Liyana (Photo de Priyank Valani)

(Liyana fait alors une analyse de plusieurs passages du Coran. Pour ne pas faire trop long, je vous renvoie à mon article: le port du voile en 12 questions)

Sur la base de plusieurs versets du Coran et de l’interprétation des Hadith (les paroles du Prophète), la majorité des érudits traditionnels concluent que l’idée du hijab est d’observer une étiquette sociale. Ils soulignent également le fait que les femmes musulmanes doivent se couvrir, à l’exception du visage et des mains, lorsqu’elles font leurs prières.

L’accumulation et la compréhension de ces informations me permettent de conclure que cette sagesse primordiale à propos du voile ne consiste pas à se fixer sur la longueur du tissu ou à se cacher, il s’agit d’une responsabilité sociale et de la préservation de l’étiquette sociale dans l’interaction entre les hommes et les femmes. Et le port du voile au jour le jour est une question de liberté de choix. On ne devrait pas être obligé de le porter ou de l’enlever. Mais encore une fois, chaque pays et chaque communauté a un contexte et une culture différente sur la façon dont ils voient et imposent le voile comme règle sociale. Bien qu’il soit obligatoire pour chaque femme de se couvrir en Arabie Saoudite, ce n’est pas le cas dans d’autres pays où les musulmans sont majoritaires comme l’Indonésie ou la Malaisie. Porter le voile est un choix individuel. Il est aussi important de savoir que les différentes longueurs, couleurs et styles de voile (tels que ‘niqab’ qui couvre le visage et le ‘tchador’ qui couvrent entièrement tout) sont purement dus à la culture et au contexte différents et n’ont rien à voir avec une quelconque règle religieuse.

Dans le contexte actuel où les êtres humains font face à de nombreuses réalisations novatrices et sont en contact avec de nombreuses cultures à travers le monde, j’espère que nous sommes plus ouverts à la diversité. Le fait de porter des choses différemment ne signifie pas nécessairement que ce soit une aliénation. Nous devrions toujours essayer de comprendre le pourquoi derrière les choses.

C’est là que je suis reconnaissante de vivre à Singapour, un pays laïque et démocratique et qui, en même temps, offre à quelqu’un comme moi l’espace, la liberté et l’opportunité de coexister paisiblement et de servir ce pays.
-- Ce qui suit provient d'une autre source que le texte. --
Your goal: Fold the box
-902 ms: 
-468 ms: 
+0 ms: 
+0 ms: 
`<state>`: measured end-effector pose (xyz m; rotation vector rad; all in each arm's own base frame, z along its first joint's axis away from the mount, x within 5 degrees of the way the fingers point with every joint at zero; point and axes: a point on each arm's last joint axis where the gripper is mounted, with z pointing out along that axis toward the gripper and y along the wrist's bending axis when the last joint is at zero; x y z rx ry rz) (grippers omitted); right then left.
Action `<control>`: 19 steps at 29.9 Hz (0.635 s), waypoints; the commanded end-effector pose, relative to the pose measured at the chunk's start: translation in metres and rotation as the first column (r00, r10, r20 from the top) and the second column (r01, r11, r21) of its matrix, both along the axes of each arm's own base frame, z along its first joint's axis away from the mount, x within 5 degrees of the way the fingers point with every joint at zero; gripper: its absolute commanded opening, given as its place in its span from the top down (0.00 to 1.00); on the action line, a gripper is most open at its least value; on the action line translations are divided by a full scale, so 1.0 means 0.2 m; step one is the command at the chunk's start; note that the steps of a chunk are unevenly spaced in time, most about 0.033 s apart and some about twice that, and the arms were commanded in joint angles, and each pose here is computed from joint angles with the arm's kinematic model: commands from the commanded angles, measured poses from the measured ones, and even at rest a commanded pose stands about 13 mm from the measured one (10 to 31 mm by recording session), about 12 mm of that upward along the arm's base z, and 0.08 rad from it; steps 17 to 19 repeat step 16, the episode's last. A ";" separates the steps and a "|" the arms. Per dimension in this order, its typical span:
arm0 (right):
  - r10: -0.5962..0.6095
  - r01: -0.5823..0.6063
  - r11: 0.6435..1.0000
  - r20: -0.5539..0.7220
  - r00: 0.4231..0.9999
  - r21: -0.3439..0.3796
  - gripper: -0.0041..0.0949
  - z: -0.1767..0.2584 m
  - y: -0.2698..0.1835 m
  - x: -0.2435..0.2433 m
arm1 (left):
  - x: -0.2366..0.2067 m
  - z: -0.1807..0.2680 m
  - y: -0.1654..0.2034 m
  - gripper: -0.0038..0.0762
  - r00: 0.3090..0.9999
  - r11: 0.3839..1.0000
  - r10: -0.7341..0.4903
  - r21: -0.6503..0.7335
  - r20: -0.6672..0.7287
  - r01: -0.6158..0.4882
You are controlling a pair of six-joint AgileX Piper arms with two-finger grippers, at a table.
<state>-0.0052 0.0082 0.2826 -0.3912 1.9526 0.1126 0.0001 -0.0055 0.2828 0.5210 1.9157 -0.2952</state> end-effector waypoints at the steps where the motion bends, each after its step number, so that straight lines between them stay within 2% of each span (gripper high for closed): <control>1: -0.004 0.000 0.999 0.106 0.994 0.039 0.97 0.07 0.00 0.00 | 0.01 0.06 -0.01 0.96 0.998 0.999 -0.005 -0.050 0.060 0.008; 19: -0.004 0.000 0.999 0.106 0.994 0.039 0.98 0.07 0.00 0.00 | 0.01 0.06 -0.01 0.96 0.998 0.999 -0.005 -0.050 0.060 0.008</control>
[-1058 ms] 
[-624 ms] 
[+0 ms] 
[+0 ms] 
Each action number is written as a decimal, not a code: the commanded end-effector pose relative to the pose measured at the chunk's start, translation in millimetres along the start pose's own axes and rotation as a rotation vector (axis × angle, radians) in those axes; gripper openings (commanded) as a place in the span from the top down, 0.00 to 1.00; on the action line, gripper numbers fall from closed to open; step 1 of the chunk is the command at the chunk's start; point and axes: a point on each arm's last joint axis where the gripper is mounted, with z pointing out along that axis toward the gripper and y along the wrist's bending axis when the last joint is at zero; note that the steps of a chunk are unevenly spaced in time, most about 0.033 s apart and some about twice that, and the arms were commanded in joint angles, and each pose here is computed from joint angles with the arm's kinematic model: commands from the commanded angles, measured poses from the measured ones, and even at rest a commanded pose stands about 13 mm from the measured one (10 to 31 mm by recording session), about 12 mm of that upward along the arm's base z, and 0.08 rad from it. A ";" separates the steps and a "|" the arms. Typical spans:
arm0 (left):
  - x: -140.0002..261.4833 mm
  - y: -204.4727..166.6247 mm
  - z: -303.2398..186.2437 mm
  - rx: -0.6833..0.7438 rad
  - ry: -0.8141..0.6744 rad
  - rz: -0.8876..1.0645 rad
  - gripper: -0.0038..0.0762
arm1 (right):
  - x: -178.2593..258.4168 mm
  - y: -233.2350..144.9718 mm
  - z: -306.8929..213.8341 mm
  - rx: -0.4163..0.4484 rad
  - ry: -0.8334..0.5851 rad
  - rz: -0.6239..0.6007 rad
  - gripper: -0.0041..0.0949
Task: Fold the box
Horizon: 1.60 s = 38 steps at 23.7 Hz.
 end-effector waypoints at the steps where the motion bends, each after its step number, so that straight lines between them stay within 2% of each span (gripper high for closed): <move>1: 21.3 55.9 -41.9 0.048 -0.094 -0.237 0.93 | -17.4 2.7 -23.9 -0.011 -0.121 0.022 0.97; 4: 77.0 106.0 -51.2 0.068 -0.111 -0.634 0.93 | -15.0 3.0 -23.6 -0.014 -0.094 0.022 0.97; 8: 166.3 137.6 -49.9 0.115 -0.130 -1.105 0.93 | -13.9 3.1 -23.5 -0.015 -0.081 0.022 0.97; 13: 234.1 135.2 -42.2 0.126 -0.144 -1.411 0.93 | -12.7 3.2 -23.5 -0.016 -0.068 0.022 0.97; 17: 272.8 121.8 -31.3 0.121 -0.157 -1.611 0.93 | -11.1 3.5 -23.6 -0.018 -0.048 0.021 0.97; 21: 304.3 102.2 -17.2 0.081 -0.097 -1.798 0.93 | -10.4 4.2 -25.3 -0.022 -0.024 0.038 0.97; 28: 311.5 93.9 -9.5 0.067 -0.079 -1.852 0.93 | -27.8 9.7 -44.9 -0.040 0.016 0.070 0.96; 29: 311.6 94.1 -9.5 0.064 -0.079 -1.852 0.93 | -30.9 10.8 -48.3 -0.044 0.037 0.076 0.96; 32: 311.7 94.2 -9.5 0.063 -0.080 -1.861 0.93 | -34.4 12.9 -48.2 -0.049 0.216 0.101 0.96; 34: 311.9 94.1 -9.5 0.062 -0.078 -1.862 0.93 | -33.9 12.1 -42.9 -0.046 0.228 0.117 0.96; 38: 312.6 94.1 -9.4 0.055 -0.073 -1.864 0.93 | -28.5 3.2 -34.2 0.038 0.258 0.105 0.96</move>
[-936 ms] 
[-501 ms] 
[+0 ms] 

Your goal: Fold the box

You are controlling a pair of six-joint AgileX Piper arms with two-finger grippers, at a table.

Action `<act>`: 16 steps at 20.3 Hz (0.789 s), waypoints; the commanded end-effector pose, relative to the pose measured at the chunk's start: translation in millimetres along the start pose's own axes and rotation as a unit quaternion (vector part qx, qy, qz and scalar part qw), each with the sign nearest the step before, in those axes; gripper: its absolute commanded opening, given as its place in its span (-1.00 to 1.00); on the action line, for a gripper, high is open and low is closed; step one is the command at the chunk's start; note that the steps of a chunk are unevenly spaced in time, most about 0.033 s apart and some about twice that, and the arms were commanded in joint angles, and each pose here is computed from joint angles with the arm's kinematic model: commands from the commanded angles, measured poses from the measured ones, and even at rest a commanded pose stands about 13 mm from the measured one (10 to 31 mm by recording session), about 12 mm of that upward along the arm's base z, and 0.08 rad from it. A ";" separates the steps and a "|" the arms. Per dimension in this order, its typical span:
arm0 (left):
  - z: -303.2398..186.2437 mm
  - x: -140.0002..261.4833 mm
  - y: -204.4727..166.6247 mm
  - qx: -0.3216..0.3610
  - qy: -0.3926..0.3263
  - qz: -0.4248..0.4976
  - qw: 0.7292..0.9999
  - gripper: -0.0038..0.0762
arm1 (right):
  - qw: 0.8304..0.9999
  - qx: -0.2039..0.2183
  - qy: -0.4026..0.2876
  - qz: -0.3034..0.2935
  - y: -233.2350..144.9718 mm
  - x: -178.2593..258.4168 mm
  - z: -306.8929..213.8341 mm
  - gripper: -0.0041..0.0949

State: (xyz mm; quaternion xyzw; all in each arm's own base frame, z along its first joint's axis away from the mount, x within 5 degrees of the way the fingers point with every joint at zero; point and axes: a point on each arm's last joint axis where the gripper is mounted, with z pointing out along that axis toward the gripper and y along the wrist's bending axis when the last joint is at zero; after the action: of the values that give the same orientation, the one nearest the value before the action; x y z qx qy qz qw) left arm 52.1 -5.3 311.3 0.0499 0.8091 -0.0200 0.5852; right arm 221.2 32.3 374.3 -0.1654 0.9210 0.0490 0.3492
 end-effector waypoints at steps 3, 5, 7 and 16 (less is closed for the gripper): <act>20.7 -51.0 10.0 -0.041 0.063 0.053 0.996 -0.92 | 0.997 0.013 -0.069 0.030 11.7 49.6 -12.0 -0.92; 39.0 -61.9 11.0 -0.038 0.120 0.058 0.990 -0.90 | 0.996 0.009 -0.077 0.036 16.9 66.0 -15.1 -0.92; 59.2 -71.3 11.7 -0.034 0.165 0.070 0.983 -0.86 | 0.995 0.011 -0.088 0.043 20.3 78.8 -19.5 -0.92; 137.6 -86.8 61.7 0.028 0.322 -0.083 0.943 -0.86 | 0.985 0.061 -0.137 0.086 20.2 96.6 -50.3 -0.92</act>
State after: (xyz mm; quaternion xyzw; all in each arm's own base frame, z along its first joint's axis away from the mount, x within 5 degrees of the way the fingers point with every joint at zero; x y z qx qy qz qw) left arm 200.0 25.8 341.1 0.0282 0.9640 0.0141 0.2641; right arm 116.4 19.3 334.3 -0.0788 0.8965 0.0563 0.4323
Porter le voile ne me rend jamais moins singapourienne que les autres. Tout comme les autres Singapouriens, j’aime nager dans une piscine publique, faire du sport, aller dans un café et voyager. En fait, le port du voile est souvent l’occasion du discuter avec les autres de nos différences en prenant un thé par exemple.

Je crois que les enfants nous enseignent souvent une grande sagesse dans l’appréciation des différences. Quand j’étais institutrice en maternelle pour une école internationale, je saluais mes élèves à leur arrivée tous les matins et ils me disaient bonjour avec enthousiasme en m’appelant Mme Liyana, la maîtresse qui a une boule de glace sur la tête. Ils avaient bien remarqué que le vêtement que je porte est différent et drôle. La différence ne leur posait pas plus de problème que ça, et c’est quelque chose que les adultes se devraient bien d’imiter.

Peut-être que nous devrions nous demander pourquoi nous sommes mal à l’aise face à un look différent? Est-ce parce que nous ne sommes pas habitués? Est-ce à cause d’un manque de contact avec la différence? Avons-nous un regard assez critique sur ce que nous lisons ou regardons dans les médias? Que faisons-nous pour nous assurer de l’exactitude des informations reçues? Avons-nous assez d’interaction avec les différents types de musulmanes pour comprendre pourquoi elles portent le voile? Avons-nous tenté d’avoir un dialogue avec nos collègues musulmans ou nos voisins pour répondre à notre inquiétude sur le sujet? Voilà pourquoi je crois que le dialogue avec les gens est extrêmement important. Le dialogue n’a pas pour but le consensus, mais le développement d’un respect mutuel afin de coexister malgré nos différences.